Hujan turun deras saat Roni melangkah di jalanan yang berlumpur. Petir menyambar di kejauhan, memantulkan bayangannya di genangan air. Sesekali, Roni menolah ke samping kanan dan kiri melihat sawah-sawah yang dulu hijau kini sebagian kosong, warung di dekat balai desa sepi, dan pemuda yang dulu sering nongkrong di pos ronda entah ke mana.
Di depan warung kopi satu-satunya yang masih buka, ia melihat wajah familiar. Bagus, sahabatnya sejak kecil, duduk dengan secangkir kopi di tangan.
"Roni?" Bagus terkejut melihatnya.
Roni tersenyum, duduk di seberangnya. "Lama nggak ketemu, Gus. Gimana kabar?"
Bagus menghela napas. "Gini-gini aja. Aku masih di sini, tapi kayaknya nggak lama lagi."
"Mau ke kota?" Roni menebak.
Bagus tertawa kecil, pahit. "Iya. Udah lama nganggur, Ron. Sawah sepi, kerjaan susah. Aku nggak bisa terus-terusan begini."

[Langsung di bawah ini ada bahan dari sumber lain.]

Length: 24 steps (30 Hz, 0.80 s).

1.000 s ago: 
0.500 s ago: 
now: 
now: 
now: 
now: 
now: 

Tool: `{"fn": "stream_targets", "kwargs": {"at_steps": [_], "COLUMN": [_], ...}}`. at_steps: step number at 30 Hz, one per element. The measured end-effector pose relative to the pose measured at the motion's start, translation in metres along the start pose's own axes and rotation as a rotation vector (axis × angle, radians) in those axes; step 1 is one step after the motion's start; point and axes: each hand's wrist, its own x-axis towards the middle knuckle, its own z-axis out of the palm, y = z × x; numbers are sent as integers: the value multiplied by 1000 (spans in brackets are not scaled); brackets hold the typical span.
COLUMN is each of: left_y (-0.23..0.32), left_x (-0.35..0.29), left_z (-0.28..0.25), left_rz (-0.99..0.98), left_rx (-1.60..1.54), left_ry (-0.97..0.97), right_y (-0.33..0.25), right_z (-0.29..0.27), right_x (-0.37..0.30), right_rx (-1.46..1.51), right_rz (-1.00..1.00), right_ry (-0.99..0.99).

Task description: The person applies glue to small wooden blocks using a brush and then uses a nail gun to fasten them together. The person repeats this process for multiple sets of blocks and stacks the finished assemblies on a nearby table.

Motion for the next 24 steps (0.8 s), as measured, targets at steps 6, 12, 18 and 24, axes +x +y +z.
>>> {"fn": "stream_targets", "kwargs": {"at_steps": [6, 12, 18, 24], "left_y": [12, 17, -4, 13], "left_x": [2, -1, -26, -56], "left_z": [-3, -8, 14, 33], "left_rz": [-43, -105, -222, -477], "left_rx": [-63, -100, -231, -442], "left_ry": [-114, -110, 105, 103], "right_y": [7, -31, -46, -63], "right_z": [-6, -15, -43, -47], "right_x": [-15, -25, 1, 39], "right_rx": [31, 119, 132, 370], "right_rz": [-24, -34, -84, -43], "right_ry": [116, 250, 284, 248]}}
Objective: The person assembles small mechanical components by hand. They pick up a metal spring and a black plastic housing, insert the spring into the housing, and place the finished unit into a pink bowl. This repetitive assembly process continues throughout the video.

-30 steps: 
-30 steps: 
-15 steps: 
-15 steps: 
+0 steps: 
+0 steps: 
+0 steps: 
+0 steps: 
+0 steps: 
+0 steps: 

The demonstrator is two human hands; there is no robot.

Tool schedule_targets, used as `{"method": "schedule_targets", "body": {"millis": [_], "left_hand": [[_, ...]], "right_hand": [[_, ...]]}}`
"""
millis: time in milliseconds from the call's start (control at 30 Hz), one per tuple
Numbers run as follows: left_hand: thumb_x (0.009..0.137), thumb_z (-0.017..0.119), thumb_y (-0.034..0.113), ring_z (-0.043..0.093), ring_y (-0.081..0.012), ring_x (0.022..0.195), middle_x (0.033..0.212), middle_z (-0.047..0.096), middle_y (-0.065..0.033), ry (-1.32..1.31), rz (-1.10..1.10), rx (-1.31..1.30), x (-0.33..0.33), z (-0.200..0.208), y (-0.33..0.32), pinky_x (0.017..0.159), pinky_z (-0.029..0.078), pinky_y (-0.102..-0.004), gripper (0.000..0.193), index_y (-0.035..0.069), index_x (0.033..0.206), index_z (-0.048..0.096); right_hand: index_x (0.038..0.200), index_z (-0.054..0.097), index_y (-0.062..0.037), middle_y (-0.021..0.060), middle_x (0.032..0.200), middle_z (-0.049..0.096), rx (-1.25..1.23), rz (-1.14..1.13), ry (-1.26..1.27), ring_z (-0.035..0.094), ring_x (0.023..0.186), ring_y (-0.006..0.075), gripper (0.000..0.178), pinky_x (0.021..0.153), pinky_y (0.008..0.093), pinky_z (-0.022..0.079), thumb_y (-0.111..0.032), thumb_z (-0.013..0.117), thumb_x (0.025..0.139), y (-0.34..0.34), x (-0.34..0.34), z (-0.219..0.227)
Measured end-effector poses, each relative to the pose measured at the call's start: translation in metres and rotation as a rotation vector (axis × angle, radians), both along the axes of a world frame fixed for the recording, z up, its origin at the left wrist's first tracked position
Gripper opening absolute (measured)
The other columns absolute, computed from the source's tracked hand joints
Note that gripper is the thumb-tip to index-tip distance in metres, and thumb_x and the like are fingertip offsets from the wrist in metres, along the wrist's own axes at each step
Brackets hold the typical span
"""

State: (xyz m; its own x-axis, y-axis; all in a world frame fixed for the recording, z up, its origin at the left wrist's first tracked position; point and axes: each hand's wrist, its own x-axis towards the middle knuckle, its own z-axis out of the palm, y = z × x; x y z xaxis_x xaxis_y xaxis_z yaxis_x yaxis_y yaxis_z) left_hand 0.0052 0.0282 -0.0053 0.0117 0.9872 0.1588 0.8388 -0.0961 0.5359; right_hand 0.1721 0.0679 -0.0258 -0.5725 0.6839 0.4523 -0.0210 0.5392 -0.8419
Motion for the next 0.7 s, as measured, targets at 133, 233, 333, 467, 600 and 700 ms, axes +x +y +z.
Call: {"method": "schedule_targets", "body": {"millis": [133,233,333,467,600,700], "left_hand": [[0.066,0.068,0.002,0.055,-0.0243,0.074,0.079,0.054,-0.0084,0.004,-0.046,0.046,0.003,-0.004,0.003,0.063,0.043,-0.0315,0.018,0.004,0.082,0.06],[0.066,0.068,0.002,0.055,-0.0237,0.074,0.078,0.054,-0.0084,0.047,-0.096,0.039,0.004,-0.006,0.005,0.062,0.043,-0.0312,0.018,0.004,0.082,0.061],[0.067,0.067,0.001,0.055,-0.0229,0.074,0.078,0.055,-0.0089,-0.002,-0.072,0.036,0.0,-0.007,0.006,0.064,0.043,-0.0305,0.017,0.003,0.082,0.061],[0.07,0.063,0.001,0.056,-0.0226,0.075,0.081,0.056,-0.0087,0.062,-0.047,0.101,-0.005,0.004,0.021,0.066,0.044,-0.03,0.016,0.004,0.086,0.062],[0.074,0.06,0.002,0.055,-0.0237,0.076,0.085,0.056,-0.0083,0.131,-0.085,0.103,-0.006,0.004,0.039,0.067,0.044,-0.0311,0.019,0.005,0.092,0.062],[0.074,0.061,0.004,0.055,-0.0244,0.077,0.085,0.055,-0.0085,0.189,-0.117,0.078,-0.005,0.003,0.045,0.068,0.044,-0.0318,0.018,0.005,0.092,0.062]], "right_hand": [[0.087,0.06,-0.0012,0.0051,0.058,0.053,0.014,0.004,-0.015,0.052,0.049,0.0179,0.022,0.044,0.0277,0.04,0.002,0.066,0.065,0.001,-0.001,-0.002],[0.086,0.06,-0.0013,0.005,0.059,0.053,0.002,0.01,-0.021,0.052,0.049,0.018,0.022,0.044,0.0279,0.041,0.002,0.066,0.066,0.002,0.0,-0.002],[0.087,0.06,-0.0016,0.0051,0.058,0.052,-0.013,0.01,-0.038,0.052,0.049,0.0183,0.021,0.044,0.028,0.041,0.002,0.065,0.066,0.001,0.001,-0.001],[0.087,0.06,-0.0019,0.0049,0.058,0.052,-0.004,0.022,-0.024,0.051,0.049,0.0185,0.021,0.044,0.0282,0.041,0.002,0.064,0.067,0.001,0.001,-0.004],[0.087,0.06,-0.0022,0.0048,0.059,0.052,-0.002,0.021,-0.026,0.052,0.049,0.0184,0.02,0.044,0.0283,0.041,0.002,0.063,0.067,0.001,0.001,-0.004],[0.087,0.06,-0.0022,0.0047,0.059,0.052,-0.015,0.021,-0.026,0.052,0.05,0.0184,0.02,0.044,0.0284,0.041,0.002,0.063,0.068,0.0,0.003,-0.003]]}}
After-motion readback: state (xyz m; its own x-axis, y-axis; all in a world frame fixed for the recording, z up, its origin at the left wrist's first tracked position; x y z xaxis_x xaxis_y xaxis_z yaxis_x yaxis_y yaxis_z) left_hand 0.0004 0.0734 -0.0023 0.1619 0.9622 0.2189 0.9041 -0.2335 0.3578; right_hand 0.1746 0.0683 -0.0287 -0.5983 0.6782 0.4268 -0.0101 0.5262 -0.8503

Roni menatap secangkir kopi di tangannya, berpikir sejenak. "Tapi kalau semua pergi, siapa yang bakal ngurus desa ini?"
Bagus mengangkat bahu. "Kepala desa juga bingung, Ron. Mau bikin lapangan kerja, tapi gimana? Orang hasil tani aja kadang nggak laku. Kita udah coba bertahan, tapi sampai kapan?"
Roni terdiam. Ia tahu Bagus tidak salah. Desa ini menghadapi banyak tantangan: pemuda pergi merantau, lahan pertanian ditinggalkan, bencana banjir makin sering datang, dan listrik sering padam.